When looking at the institutional investors followed by Insider Monkey, Fisher Asset Management, led by Ken Fisher, holds the number one position in Artisan Partners Asset Management Inc (NYSE:APAM). Fisher Asset Management has a $51.2 million position in the stock. The second most bullish fund manager is Royce & Associates, led by Chuck Royce, holding a $24.4 million position. Other hedge funds and institutional investors that are bullish include Renaissance Technologies, one of the largest hedge funds in the world, Eric Sprott’s Sprott Asset Management and Dmitry Balyasny’s Balyasny Asset Management. We should note that Sprott Asset Management is among our list of the 100 best performing hedge funds which is based on the performance of their 13F long positions in non-microcap stocks.

We already know that not all hedge funds are bullish on the stock and some hedge funds actually dropped their positions entirely. At the top of the heap, Matthew Tewksbury’s Stevens Capital Management dropped the biggest position of the “upper crust” of funds studied by Insider Monkey, worth an estimated $0.6 million in stock, and Matthew Hulsizer’s PEAK6 Capital Management was right behind this move, as the fund sold off about $0.1 million worth of shares.

Let’s also examine hedge fund activity in other stocks – not necessarily in the same industry as Artisan Partners Asset Management Inc (NYSE:APAM) but similarly valued. These stocks are Suburban Propane Partners LP (NYSE:SPH), United Natural Foods, Inc. (NASDAQ:UNFI), YY Inc (ADR) (NASDAQ:YY), and Cardtronics, Inc. (NASDAQ:CATM). This group of stocks’ market caps are similar to APAM’s market cap.

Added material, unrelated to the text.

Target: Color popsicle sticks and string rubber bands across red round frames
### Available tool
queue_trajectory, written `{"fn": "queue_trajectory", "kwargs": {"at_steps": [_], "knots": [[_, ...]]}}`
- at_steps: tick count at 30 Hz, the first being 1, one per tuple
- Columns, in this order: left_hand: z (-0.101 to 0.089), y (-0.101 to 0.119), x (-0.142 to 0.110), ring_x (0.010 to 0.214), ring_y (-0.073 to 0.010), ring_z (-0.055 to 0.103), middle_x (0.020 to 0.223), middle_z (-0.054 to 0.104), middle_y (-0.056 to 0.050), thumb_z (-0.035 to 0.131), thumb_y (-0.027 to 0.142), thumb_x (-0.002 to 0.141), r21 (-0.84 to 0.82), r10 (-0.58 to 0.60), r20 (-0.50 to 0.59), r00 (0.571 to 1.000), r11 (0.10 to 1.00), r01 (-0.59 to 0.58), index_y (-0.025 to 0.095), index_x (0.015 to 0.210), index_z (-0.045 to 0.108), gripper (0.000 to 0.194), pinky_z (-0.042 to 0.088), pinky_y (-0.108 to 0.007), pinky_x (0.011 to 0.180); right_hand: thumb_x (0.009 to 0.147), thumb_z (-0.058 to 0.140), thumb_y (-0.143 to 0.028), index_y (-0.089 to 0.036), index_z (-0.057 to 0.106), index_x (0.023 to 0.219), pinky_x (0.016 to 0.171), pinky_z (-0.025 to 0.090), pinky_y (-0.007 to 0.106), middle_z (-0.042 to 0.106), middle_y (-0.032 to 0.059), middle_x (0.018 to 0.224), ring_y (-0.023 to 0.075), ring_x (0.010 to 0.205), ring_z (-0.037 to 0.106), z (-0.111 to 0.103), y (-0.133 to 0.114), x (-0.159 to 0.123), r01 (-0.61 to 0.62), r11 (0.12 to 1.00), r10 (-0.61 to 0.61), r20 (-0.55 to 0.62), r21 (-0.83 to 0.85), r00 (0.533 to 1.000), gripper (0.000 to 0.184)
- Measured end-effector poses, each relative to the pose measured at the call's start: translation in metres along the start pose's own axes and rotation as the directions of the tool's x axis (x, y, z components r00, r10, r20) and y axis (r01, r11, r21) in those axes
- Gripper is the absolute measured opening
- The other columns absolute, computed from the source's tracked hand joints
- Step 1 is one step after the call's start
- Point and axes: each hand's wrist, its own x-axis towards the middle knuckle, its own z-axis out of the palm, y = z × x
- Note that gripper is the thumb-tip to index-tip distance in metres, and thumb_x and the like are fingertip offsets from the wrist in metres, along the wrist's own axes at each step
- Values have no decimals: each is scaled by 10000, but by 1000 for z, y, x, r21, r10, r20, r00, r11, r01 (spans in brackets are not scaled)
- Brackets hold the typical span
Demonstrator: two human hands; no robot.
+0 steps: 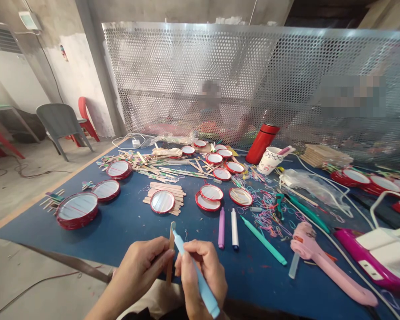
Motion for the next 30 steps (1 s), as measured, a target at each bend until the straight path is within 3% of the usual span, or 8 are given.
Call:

Ticker No of HFs with positions Total Value of HF Positions (x1000) Change in HF Position
SPH 4 6526 -1
UNFI 21 162679 0
YY 30 511440 12
CATM 19 61187 5

As you can see these stocks had an average of 19 hedge funds with bullish positions and the average amount invested in these stocks was $185 million. That figure was $95 million in APAM’s case. YY Inc (ADR) (NASDAQ:YY) is the most popular stock in this table. On the other hand Suburban Propane Partners LP (NYSE:SPH) is the least popular one with only 4 bullish hedge fund positions. Artisan Partners Asset Management Inc (NYSE:APAM) is not the least popular stock in this group but hedge fund interest is still below average. This is a slightly negative signal and we’d rather spend our time researching stocks that hedge funds are piling on. In this regard YY might be a better candidate to consider taking a long position in.